I knew I had to see Knocked Up once I saw the trailer. It’s partially because I have so much faith in Apatow, but I was also struck by the prominence of Rogen, who isn’t the type who plays leading parts, in this movie. He’s the Peter Lorre of his day: undeniably talented, but not fit for leading-man roles in Hollywood movies. Yet he plays the main character in this film about a likable, but not preferably attractive or financially stable, guy who impregnates another twenty-something during a one-night stand and supports her during her pregnant months. And his performance works: it clicks. I don’t doubt the part was practically written for Rogen since it fits his style so well. But even then, who else would have successfully played this part, that of an unemployed guy who smokes pot all day, without bringing in stereotypes and non-realistic reactions to the very serious situation of being a father?
Which brings me to my next point: the story is incredibly realistic. I know that sounds like a cliché or that it’s the movie’s job, but it’s so true. I’ve shared the same exact exchanges with friends that Rogen’s character does with his in the movie, maybe not with the same wit, but with the same tone and vocabulary. The morning after their sexual encounter, Rogen’s and Katherine Heigl’s characters act appropriately awkward given their differences. Rudd and Leslie Mann’s portrayal of the other couple is dead-on, hitting on the downside of marriage with the bite of a great satirist. One of the big laughs is a moment featured in the trailer. Rudd is discussing how unhappy the married life is, and he says, “Marriage is like an unfunny version of Everybody Loves Raymond. But it doesn’t last twenty-two minutes. It lasts forever.” Such dialogue is so carefully and skillfully constructed by Apatow, a great comic writer.

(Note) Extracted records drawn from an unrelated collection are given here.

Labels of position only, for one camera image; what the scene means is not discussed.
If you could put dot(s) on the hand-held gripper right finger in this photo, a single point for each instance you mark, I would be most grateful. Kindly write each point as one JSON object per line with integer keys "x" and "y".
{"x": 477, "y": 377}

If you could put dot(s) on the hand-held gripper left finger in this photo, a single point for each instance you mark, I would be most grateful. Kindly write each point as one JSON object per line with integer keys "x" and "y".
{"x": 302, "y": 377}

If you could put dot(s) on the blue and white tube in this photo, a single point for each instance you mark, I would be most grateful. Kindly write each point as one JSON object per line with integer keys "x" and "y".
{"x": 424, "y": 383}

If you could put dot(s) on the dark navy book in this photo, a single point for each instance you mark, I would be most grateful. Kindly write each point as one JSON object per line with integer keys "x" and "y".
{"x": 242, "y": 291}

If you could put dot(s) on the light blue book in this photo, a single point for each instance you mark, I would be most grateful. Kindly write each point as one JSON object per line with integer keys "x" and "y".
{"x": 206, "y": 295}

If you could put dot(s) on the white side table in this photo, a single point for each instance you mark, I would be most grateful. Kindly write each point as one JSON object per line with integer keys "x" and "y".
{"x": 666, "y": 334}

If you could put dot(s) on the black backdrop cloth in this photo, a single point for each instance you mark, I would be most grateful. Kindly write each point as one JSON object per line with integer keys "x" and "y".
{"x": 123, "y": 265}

When I fully took in Apatow’s brand of wit, I was delighted that I could go to a comedy at the movie theater without being insulted by the film. While I think I laughed more in Virgin, I cringed more in Knocked Up, but not in a bad way. The characters are so honest that the audience feels a little embarrassed, as if one of its best-kept secrets has been let out. The joke about Rudd’s character ruining all the good towels has most people “ew”-ing, but that moment has one of the biggest laughs; a moment that was once just between a man and his wife is now on the big screen in thousands of multiplexes. The audience ends up laughing twice as hard: once for the giggles, and another time to sedate the pain. And Apatow makes it so worth it.